Saksikan video pilihan di bawah ini:

2 dari 2 halaman

Serang 2 Pria, Macan Tutul Ini Babak Belur Dihajar Massa

Ilustrasi macan tutul (iStock)
Ilustrasi macan tutul (iStock)

Dalam kasus terpisah, dua orang penduduk desa di Savdara, Bhilwara, India mengalami luka-luka pasca diserang oleh seekor macan tutul yang diduga tersesat di pemukiman warga.

Macan tutul itu muncul dan menyerang Chotu Das dan Gopal Das saat mereka sedang melakukan aktivitas normal pada Sabtu, 21 April 2018 pagi.

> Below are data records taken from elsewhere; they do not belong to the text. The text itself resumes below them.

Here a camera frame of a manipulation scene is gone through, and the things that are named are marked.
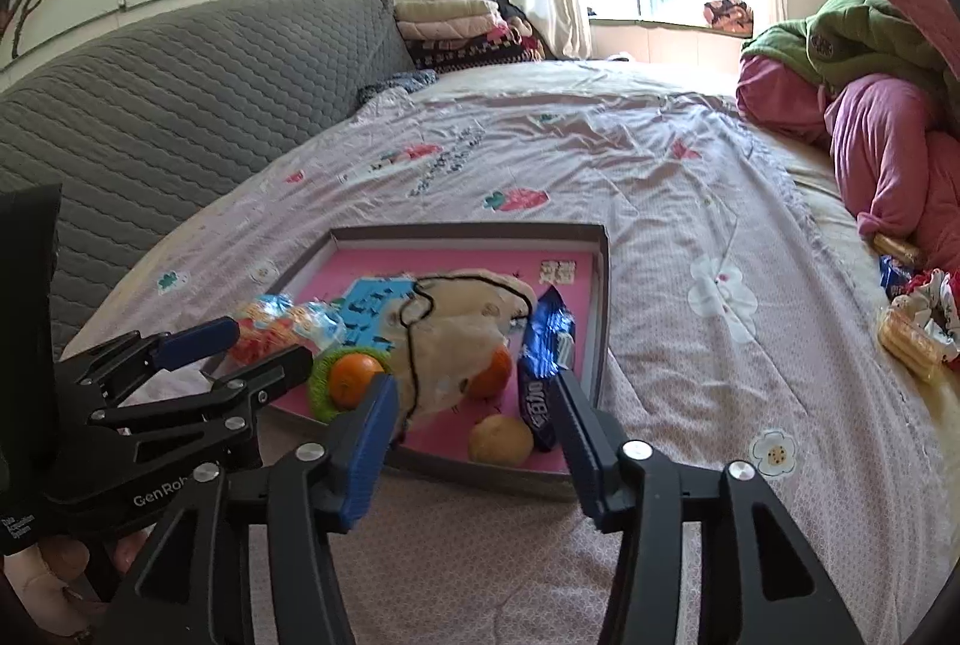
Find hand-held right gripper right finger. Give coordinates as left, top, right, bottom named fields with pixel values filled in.
left=547, top=371, right=878, bottom=645

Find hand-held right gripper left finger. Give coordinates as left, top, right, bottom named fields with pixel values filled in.
left=112, top=375, right=402, bottom=645

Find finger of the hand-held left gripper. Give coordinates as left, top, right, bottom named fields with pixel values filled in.
left=56, top=317, right=241, bottom=403
left=86, top=345, right=314, bottom=433

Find blue-topped toy egg packet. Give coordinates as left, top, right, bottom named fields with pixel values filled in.
left=225, top=292, right=297, bottom=368

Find green fuzzy hair scrunchie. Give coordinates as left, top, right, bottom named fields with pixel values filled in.
left=307, top=345, right=391, bottom=422

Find small mandarin orange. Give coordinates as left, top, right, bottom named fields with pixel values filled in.
left=328, top=352, right=385, bottom=410

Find beige round pastry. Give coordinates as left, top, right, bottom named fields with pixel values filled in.
left=469, top=414, right=535, bottom=464

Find red toy egg packet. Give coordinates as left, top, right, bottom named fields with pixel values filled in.
left=289, top=300, right=347, bottom=350

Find grey shallow cardboard box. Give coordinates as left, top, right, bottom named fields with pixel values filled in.
left=202, top=223, right=612, bottom=503

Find large mandarin orange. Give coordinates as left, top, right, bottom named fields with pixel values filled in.
left=469, top=345, right=515, bottom=400

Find blue cookie packet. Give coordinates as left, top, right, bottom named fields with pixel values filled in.
left=517, top=285, right=577, bottom=452

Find beige drawstring pouch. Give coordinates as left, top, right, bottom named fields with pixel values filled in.
left=390, top=270, right=539, bottom=425

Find person's left hand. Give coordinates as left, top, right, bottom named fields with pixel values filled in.
left=0, top=531, right=151, bottom=638

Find grey quilted headboard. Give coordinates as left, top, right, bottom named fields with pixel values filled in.
left=0, top=0, right=417, bottom=361

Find dark patterned cloth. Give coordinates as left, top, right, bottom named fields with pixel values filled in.
left=356, top=69, right=437, bottom=107

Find yellow wafer packet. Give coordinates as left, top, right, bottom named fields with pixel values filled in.
left=879, top=306, right=942, bottom=380

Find small blue snack packet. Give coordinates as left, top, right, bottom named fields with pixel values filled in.
left=879, top=255, right=916, bottom=301

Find small orange snack packet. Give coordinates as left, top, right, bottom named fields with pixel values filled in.
left=874, top=232, right=923, bottom=267

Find snack wrappers near bedding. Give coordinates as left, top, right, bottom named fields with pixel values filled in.
left=900, top=270, right=960, bottom=361

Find black checkered folded blanket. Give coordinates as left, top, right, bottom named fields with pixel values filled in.
left=405, top=31, right=552, bottom=74

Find pink folded blanket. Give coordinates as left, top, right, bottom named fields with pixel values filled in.
left=397, top=15, right=511, bottom=43

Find beige folded blanket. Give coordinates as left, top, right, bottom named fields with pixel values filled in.
left=395, top=0, right=500, bottom=24

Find magenta quilt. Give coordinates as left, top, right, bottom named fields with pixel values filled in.
left=735, top=52, right=960, bottom=271

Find floral cushion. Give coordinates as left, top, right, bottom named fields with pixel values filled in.
left=703, top=0, right=755, bottom=32

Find green blanket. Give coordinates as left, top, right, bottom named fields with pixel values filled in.
left=742, top=0, right=960, bottom=106

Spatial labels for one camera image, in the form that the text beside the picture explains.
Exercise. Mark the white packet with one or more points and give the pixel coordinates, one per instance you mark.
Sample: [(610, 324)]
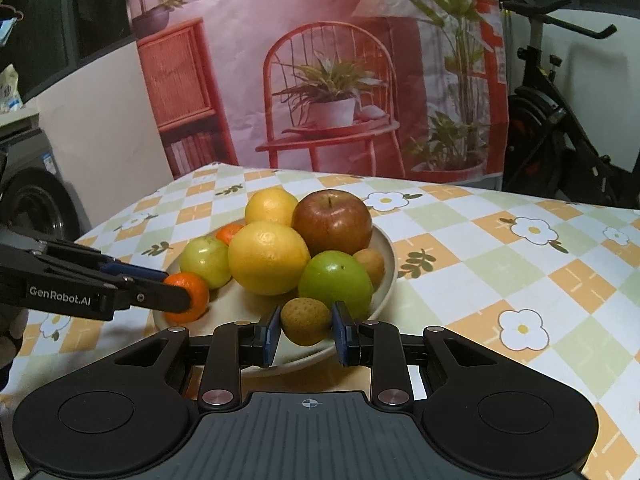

Dikutip dari laman Times of India, menurut keterangan dari polisi setempat, macan tutul itu tersesat di desa dan ingin minum air dari tangki milik warga.

Chotu Das dan Gopal Das yang saat itu teriak keras membuat banyak penduduk lainnya ikut berkumpul. Macan tutul pun menyerang dua orang itu hingga luka-luka.

Melihat kejadian ini, warga yang ramai berdatangan tak tinggal diam. Mereka menyerang macan tutul itu dengan kayu dan batu.

Beruntung Chotu Das dan Gopal Das dapat diselamatkan. Sementara itu si hewan buas jatuh lemas dan hilang kesadaran akibat serangan warga.

Polisi yang tiba di lokasi kejadian juga menghubungi departemen kehutanan untuk membawa macan tutul ke tempat rehabilitasi dan perawatan.

Chotu Das dan Gopal Das juga dilarikan ke rumah sakit guna mengobati luka serangan macan tutul. Tak butuh waktu lama, dua korban bisa dibawa pulang ke rumah masing-masing.